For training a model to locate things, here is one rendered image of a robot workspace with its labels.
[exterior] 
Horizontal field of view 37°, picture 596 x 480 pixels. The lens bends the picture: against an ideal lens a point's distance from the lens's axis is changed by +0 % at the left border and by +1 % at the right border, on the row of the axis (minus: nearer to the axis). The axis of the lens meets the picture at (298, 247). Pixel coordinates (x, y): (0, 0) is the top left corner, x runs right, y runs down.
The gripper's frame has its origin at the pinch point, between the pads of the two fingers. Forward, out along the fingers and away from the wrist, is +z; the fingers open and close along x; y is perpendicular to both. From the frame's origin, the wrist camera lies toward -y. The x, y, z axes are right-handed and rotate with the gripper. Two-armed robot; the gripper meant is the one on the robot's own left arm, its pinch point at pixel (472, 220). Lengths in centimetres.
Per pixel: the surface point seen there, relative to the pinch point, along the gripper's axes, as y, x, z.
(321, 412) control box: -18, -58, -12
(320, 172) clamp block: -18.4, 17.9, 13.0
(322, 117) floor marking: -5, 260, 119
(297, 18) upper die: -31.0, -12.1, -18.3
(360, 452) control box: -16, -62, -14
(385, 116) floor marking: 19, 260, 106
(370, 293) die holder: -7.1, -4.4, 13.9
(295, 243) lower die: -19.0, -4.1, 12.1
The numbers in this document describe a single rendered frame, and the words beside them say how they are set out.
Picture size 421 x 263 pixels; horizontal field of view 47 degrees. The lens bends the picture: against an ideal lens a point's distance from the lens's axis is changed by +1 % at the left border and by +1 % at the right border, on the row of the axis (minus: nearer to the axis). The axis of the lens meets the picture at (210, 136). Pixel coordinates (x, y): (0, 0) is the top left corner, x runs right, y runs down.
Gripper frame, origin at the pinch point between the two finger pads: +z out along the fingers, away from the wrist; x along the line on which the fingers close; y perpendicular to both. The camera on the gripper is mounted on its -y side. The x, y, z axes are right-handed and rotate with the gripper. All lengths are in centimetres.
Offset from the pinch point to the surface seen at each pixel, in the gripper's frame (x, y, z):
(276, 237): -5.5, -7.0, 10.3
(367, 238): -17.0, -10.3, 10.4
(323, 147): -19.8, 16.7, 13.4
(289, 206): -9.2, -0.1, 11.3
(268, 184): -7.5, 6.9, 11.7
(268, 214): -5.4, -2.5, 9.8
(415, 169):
******
WORK INSTRUCTION>
In the material above, the line with "(276, 237): -5.5, -7.0, 10.3" marks the start. Print it and every line after it through the last, exactly.

FINISHED TASK>
(276, 237): -5.5, -7.0, 10.3
(367, 238): -17.0, -10.3, 10.4
(323, 147): -19.8, 16.7, 13.4
(289, 206): -9.2, -0.1, 11.3
(268, 184): -7.5, 6.9, 11.7
(268, 214): -5.4, -2.5, 9.8
(415, 169):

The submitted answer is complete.